Pese al creciente número de publicaciones relativas al cáncer que vienen, apareciendo en la literatura dirigida a los médicos internistas, la principal intervención de los internistas en el campo de la cancerología sigue estando limitada a referir al cirujano los pacientes en los que se sospecha el diagnóstico de neoplasia maligna.
Pocas veces recibirá, nuevamente, los dos de cada tres pacientes tratados que sufrirán de enfermedad generalizada y, para el tratamiento de los cuales, el internista se sentirá usualmente técnicamente incapacitado y emocionalmente mal preparado.
Sin embargo , en cáncer, como en otras enfermedades, el internista debería mantener su posición central de coordinación de los estudios y terapéuticas y de la asistencia del paciente, a través de toda la enfermedad, hasta la etapa avanzada y, finalmente, en el difícil periodo de la fase terminal y la muerte, en el que usualmente los diferentes especialistas tienden a rechazar al paciente, precisamente cuando esten rotas o trastornadas sus relaciones laborales, sociales y familiares, es más exigente de un acompañamiento médico comprensivo.
Pocas veces nos damos cuenta de que la relación médico-paciente constituye un grupo humano donde ambos componentes están pendientes de derivar un beneficio. En el caso del médico, esta gratificación es, primordialmente, el constatar en el paciente una modificación favorable del curso de los eventos, gracias a la propia participación del médico. Es obvio que una actitud pesimista por parte del internista en relación con lo que puede lograrse mediante la asistencia del paciente con cáncer, le ha mantenido alejado del curso de eventos dramáticos que usualmente se ve obligado a seguir con desgano.
No obstante, es el internista, el médico más acostumbrado a tratar enfermedades crónicas y a aceptar mejorías mínimas y a veces muy pasajeras en lugar de las curas rápidas y totales propias de la cirugía. Esta condición hace del médico psicológicamente más apto para mantener su interés despierto a través de la lenta y complicada evolución que caracteriza a la mayor parte de los pacientes afectos de problemas neoplásicos crónicos.
Dado que el diagnóstico de cáncer incipiente exige de una pesquisa rutinaria en pacientes sin manifestaciones neoplásicas, todo médico debe incorporarse a esta pesquisa.
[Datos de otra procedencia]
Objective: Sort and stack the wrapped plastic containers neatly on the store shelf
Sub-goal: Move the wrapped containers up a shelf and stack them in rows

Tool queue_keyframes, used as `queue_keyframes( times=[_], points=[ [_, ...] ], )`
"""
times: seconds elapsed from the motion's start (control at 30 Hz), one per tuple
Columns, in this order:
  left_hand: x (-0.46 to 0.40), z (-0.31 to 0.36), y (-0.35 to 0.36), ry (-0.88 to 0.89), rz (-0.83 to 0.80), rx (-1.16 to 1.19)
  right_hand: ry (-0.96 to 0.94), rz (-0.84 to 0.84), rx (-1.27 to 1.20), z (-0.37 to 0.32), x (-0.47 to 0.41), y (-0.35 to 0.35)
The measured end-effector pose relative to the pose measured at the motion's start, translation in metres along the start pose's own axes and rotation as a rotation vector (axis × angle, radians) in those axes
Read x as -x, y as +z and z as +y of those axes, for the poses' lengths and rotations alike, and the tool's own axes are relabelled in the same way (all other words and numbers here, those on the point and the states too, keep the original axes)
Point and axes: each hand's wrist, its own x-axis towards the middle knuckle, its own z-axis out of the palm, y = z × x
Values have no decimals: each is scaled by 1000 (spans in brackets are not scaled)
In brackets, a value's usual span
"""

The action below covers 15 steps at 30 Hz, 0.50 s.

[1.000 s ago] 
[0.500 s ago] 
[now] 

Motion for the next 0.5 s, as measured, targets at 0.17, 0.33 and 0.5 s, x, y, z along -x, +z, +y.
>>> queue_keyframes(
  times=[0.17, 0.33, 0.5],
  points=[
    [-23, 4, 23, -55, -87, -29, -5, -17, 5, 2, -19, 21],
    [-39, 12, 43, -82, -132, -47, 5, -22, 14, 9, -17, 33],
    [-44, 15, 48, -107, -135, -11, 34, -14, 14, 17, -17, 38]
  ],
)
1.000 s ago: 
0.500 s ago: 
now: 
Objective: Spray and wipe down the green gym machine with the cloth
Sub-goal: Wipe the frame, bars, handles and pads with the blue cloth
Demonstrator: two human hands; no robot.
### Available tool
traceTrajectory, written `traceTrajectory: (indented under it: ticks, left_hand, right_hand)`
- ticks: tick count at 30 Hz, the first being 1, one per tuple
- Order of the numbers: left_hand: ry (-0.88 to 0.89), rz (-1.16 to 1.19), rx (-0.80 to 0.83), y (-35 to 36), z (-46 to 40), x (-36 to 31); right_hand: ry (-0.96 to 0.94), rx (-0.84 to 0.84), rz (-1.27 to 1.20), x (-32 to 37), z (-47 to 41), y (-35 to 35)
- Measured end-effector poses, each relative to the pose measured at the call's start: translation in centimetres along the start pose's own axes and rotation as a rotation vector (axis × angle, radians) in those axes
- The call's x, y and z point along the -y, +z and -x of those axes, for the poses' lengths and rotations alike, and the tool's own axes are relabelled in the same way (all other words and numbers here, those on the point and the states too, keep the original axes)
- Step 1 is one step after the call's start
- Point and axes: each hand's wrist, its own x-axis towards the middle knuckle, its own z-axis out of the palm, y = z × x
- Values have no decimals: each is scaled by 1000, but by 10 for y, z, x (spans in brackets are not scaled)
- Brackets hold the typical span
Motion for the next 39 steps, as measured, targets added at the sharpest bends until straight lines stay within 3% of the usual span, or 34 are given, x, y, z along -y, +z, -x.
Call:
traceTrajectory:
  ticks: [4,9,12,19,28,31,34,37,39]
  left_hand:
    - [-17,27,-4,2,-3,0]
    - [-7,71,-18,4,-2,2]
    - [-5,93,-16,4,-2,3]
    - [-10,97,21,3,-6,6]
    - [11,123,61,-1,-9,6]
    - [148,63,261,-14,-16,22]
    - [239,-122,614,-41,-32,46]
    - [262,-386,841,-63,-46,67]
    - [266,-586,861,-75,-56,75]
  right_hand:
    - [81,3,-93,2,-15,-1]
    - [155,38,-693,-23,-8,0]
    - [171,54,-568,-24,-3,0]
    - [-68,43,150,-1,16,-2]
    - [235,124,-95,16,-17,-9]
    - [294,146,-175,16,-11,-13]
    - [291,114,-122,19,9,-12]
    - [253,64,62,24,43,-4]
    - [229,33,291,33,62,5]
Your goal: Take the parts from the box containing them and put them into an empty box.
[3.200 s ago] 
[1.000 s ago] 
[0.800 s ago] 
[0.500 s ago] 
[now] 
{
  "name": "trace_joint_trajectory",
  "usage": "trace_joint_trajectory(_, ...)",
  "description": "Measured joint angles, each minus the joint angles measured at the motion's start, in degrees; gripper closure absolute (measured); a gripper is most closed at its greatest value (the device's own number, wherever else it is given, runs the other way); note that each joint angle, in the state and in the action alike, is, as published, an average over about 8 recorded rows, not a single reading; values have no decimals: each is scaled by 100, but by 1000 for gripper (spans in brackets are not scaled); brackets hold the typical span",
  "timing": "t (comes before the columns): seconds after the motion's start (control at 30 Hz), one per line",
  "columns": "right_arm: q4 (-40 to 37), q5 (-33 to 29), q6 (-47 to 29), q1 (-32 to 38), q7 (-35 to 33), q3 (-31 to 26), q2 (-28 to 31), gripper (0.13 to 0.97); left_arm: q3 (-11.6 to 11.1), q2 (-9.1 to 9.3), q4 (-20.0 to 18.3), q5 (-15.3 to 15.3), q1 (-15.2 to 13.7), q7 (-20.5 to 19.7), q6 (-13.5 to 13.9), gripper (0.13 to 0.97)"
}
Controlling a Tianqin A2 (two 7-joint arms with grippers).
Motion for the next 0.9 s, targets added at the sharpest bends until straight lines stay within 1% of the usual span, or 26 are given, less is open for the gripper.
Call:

Esto exige en pensar en el tumor como proceso fisiopatológico más que como entidad clínica. Este pensamiento fisiopatológico esta precisamente más enraizado en la formación del médico internista; ha sido la medicina interna la que ha enriquecido el diagnóstico de las neoplasias mediante procedimientos enzimológicos.
El internista debe conocer a fondo las posibilidades, limitaciones y complicaciones de la cirugía, radioterapia y quimioterapia, debe estudiar aquellas características del huésped que aceleran o retardan el crecimiento neoplásico y ensayar modificaciones en el equilibrio orgánico del huésped que, a largo plazo, pueden reflejarse estadísticamente en una mejor sobrevida. Debe conocer a fondo los procedimientos que, en cada localización y tipo de tumor, permiten en la fase avanzada, la prolongación de la etapa de equilibrio físico, laboral y social, a expensas de la etapa terminal.
En fin, como el médico más acostumbrado y menos prejuiciado en el campo de las relaciones psicosomaticas, el internista debe contribuir con su innegable influencia dentro de los ambientes de especialistas al estudio sistemático y científico de las variables psicológicas capaces de modificar las relaciones tumor-huésped.
Desgraciadamente, este cúmulo de motivaciones no está suficientemente al alcance de los programas de pregrado, ni en las residencias médicas a nivel hospitalario. Esta situación, sin embargo, no disminuye la responsabilidad del internista de tratar de adquirir la misma preparación básica en oncología que la que posee en otras subespecialidades médicas que constituyen el amplio campo de la medicina interna.